1 – Un errore veniale

Sì, è un errore proprio bassotto, che nessuno dovrebbe fare e men che meno chi insegna. Non è un buon indice. Ma non è un errore rilevante: si presenta, viene corretto e avanti. A esser pratici, non compromette in nessun modo la comunicazione, non fa perdere sfumature, né è così ricorrente da essere una minaccia per la lingua. Siamo al refuso. In effetti ha tutta l'aria della trasposizione per iscritto di un meridionalismo dei più schietti e diffusi: io sono fiorentino e dico ‘Calabria', i miei amici calabresi dicono ‘Calabbria', e se una volta scappa scritto, o se per la prima volta uno di loro realizza che in qualche parola l'ortografia italiana richiede una ‘b' in meno, c'è poco da scandalizzarsi. Succede. Il principio generale è "chi non fa non falla", e di solito la cosa importante da imparare alle elementari è non deridere chi sbaglia. Andrebbe capito che anche il sarcasmo è una forma di ignoranza, e delle più perniciose, e infine rivista la storia di "Al lupo, al lupo": a forza di scandalizzarsi, quando ce ne sarà davvero bisogno non ci alzeremo dal letto.

2 – La vera storia del nome ‘zebra'

Chi si attacca a un episodio del genere per lamentare il declino della scuola italiana, nel darvi tanto valore mostra di dominare con sguardo asfittico la forma delle parole. Potremmo fare discorsi generali su quanti siano i casi in cui la lingua italiana ha raddoppiato le ‘b' scempie delle basi latine, però voglio parlare proprio di ‘zebra', una parola che giunge ad avere questa forma tramite storpiature delle più incredibili.
Lo stato dell'arte sull'etimologia di ‘zebra' è descritto in maniera magistrale nel Dizionario Etimologico della Lingua Italiana di Cortellazzo e Zolli. Qualcuno si stupirà di sapere che l'origine di questa parola sta nel latino parlato ‘ecifera', variante ipotetica del classico ‘equifera', nome con cui veniva chiamata la cavalla selvaggia. ‘Zebra' emerge in spagnolo all'inizio del XIII secolo, probabilmente con la precedente mediazione del portoghese. Ed è dallo spagnolo che prendiamo il nostro ‘zebra' – anche se ha convissuto con forme mediate invece dal francese antico ‘azoivre' (come ‘zevere').

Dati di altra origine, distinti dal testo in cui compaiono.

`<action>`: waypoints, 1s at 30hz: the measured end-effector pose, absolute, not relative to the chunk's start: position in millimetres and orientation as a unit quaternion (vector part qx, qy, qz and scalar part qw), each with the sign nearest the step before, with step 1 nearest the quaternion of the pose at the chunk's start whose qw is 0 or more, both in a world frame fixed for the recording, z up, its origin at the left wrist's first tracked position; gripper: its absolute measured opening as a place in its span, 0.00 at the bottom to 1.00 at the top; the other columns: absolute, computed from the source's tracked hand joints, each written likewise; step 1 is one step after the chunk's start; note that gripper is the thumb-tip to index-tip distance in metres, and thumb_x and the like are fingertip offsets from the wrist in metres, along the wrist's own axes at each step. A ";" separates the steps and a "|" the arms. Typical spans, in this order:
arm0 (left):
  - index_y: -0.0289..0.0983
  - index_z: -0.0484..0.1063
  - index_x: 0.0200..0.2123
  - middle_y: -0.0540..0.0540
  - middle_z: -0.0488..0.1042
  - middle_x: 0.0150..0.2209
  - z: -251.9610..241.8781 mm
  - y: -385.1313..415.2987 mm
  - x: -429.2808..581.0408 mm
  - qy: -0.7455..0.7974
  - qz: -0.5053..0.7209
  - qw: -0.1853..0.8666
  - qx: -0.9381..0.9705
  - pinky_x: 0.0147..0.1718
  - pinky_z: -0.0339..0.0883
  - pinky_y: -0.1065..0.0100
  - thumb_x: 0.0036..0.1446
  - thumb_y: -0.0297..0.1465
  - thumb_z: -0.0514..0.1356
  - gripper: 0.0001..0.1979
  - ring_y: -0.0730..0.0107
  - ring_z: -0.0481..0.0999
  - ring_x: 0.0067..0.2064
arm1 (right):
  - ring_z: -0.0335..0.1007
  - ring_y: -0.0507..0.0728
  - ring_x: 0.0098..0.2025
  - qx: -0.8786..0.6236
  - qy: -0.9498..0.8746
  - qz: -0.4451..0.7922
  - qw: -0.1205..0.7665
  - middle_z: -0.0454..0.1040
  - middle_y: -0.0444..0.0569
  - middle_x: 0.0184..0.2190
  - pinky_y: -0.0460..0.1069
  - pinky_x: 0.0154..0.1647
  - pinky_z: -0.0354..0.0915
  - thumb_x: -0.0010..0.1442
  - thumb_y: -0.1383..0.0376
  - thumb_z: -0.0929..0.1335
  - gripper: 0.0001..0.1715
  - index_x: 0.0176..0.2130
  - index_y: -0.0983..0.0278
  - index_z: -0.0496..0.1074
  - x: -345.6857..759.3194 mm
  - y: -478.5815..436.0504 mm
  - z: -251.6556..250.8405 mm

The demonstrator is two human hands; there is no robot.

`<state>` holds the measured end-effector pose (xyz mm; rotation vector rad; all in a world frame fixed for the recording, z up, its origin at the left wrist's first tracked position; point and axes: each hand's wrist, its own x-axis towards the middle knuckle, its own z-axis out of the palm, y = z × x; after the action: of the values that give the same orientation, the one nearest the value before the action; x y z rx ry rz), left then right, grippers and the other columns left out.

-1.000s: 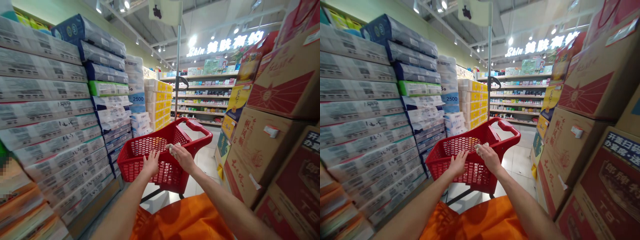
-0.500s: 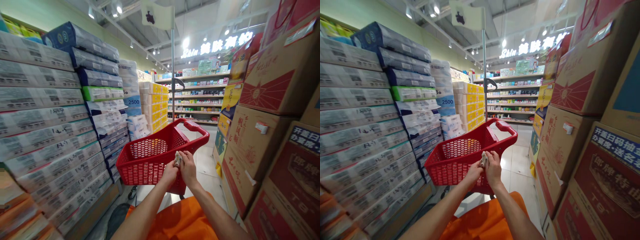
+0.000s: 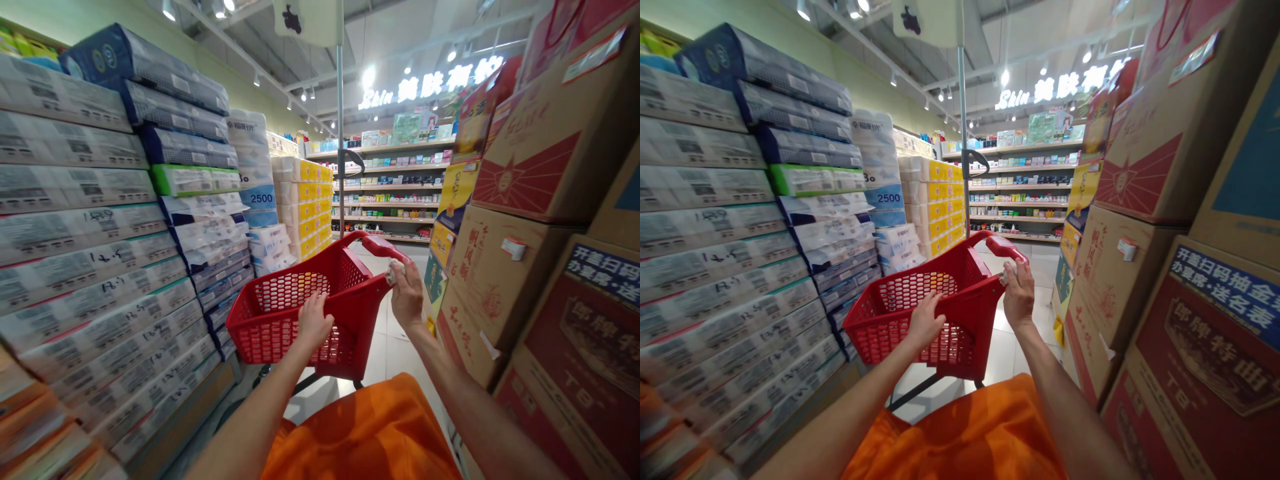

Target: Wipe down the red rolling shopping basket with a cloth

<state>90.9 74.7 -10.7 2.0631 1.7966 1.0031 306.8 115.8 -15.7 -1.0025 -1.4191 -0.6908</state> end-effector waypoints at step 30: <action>0.32 0.38 0.62 0.44 0.35 0.64 -47.7 71.6 34.4 0.689 0.095 -0.028 0.718 0.58 0.42 0.50 0.47 0.28 0.50 0.39 0.60 0.35 0.64 | 0.46 0.58 0.61 -0.393 -0.743 -0.305 0.448 0.62 0.50 0.55 0.58 0.58 0.51 0.59 0.76 0.56 0.26 0.55 0.63 0.62 254.9 116.9 -51.5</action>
<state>34.4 71.6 -47.7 2.2965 2.2045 0.3025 254.9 116.9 -51.5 -0.9725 -1.8388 -0.7557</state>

Ora, per passare da ‘ecifera' a ‘zebra' serve che di lingua in lingua si assestino molti passaggi storpiati. E serve una bella faccia tosta a voler scolpire nel marmo la forma finale: ogni parola che leggiamo sul dizionario è il fotogramma di un film che dura da prima e durerà oltre la nostra lingua stessa. Ci vuole una prospettiva serena, su certi errori, specie quando riflettono fenomeni linguistici ben noti. Oh, bene o male una parte importante degli italiani, se non raddoppia, parlando almeno calca la ‘b' di zebra.

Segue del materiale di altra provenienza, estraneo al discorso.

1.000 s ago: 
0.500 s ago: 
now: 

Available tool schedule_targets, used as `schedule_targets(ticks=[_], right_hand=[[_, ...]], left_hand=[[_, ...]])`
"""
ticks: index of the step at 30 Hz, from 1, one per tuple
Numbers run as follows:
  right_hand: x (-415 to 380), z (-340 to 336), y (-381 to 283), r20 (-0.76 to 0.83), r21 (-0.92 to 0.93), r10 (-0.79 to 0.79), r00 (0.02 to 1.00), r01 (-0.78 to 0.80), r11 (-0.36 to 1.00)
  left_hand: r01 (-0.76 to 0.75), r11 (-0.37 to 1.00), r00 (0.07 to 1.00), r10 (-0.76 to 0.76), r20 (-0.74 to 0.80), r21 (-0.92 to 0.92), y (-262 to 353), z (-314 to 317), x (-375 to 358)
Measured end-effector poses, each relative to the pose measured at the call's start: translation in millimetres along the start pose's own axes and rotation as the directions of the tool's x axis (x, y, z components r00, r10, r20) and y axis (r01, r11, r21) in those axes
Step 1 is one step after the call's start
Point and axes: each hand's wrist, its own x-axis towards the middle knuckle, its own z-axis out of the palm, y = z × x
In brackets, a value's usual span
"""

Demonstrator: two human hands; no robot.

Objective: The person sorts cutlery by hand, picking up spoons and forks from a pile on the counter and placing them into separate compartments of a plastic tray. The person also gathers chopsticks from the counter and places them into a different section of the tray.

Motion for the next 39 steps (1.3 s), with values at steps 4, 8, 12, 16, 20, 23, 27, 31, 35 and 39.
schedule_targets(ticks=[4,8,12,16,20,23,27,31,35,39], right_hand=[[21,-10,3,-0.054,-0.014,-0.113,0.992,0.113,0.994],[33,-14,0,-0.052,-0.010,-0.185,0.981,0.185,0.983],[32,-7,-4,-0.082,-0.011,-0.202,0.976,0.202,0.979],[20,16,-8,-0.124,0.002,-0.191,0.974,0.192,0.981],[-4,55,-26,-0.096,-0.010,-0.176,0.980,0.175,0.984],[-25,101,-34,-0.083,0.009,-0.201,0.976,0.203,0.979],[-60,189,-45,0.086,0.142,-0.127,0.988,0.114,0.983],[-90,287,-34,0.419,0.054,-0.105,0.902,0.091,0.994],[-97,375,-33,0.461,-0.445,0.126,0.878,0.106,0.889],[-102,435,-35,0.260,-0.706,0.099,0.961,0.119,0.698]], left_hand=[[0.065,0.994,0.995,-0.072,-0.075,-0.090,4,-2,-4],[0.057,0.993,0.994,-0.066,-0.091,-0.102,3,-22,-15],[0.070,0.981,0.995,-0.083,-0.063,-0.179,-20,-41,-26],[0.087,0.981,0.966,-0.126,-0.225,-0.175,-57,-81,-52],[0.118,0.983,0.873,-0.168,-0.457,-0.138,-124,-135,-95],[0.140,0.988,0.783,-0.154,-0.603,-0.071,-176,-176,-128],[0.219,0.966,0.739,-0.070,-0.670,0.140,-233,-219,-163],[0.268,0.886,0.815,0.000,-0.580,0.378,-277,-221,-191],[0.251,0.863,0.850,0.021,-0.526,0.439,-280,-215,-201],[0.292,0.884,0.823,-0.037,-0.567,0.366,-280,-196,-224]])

3 – Perché un episodio del genere è finito sul giornale

Sarebbe la prima domanda da farsi. Perché questo episodio è finito sul giornale? E perché è stato rilanciato viralmente? A scuola mi è capitato più volte di assistere a un errore anche grossolano di un insegnante. Dato che gli insegnanti sono umani, è successo a tutti. (Figuriamoci, dopo cinquant'anni mia madre si ricorda ancora quella volta che, da insegnante, mise il pinguino fra i mammiferi.) Eppure nessun errore dei nostri insegnanti è finito sui giornali. Perché questo sì?
Il clima scolastico, oggi, non è dei migliori, non è dei più distesi, e il fatto che l'errore basso ma veniale di un insegnante sia anche solo concepibile come notizia è molto eloquente. Inoltre, se a pensare male si fa peccato ma s'indovina, potremmo insinuare che buona parte del calore eccitato da questo errore trovi ragione nel suo essere un meridionalismo (il fatto è accaduto in una scuola del Milanese). Dopotutto non è così comune che un minuto errore assurga alle cronache nazionali, e non è sciocco interrogarsi con ipotesi del genere su quale sia l'energia che l'ha portato alla ribalta.
Una cosa certa la possiamo dire: come alunni e come genitori, se un insegnante fa un errore che ci colpisce, si va a parlare con l'insegnante, non con i giornalisti. Quando si sta dalla stessa parte, ci si confronta con chi fa l'errore: e questo vale in generale. Altrimenti siamo nemici.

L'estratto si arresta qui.